- **WHAT TO WORK ON**: Could you set down the full listing, unchanged?

***** EXERCISE DATA *****

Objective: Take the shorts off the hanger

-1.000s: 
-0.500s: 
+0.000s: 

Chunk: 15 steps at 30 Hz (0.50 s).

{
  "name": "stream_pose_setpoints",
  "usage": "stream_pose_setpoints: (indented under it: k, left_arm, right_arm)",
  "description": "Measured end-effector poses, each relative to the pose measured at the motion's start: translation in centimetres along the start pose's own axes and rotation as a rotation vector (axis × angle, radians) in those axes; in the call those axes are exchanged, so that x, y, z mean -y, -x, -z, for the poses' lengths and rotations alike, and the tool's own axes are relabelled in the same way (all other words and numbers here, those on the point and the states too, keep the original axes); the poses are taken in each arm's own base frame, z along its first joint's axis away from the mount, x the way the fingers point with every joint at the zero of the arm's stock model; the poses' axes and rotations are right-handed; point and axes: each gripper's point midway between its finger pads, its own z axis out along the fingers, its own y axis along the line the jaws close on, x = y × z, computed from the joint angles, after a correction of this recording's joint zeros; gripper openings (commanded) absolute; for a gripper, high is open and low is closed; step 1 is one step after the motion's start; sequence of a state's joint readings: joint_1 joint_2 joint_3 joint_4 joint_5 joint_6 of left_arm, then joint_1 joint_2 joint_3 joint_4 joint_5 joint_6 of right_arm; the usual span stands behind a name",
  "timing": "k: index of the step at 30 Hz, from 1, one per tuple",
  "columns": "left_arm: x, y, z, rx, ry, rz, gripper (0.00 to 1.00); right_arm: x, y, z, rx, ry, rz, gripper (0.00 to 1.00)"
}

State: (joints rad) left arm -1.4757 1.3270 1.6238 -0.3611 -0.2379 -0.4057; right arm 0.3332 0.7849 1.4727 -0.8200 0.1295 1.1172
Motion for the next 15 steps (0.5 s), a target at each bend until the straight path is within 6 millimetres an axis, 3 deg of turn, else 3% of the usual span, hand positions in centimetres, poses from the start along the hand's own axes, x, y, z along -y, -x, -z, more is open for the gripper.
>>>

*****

- **EXERCISE ANSWER**:
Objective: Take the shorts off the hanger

-1.000s: 
-0.500s: 
+0.000s: 

Chunk: 15 steps at 30 Hz (0.50 s).

{
  "name": "stream_pose_setpoints",
  "usage": "stream_pose_setpoints: (indented under it: k, left_arm, right_arm)",
  "description": "Measured end-effector poses, each relative to the pose measured at the motion's start: translation in centimetres along the start pose's own axes and rotation as a rotation vector (axis × angle, radians) in those axes; in the call those axes are exchanged, so that x, y, z mean -y, -x, -z, for the poses' lengths and rotations alike, and the tool's own axes are relabelled in the same way (all other words and numbers here, those on the point and the states too, keep the original axes); the poses are taken in each arm's own base frame, z along its first joint's axis away from the mount, x the way the fingers point with every joint at the zero of the arm's stock model; the poses' axes and rotations are right-handed; point and axes: each gripper's point midway between its finger pads, its own z axis out along the fingers, its own y axis along the line the jaws close on, x = y × z, computed from the joint angles, after a correction of this recording's joint zeros; gripper openings (commanded) absolute; for a gripper, high is open and low is closed; step 1 is one step after the motion's start; sequence of a state's joint readings: joint_1 joint_2 joint_3 joint_4 joint_5 joint_6 of left_arm, then joint_1 joint_2 joint_3 joint_4 joint_5 joint_6 of right_arm; the usual span stands behind a name",
  "timing": "k: index of the step at 30 Hz, from 1, one per tuple",
  "columns": "left_arm: x, y, z, rx, ry, rz, gripper (0.00 to 1.00); right_arm: x, y, z, rx, ry, rz, gripper (0.00 to 1.00)"
}

State: (joints rad) left arm -1.4757 1.3270 1.6238 -0.3611 -0.2379 -0.4057; right arm 0.3332 0.7849 1.4727 -0.8200 0.1295 1.1172
Motion for the next 15 steps (0.5 s), a target at each bend until the straight path is within 6 millimetres an axis, 3 deg of turn, else 3% of the usual span, hand positions in centimetres, poses from the start along the hand's own axes, x, y, z along -y, -x, -z, more is open for the gripper.
>>>

No additional work remains on the exercise.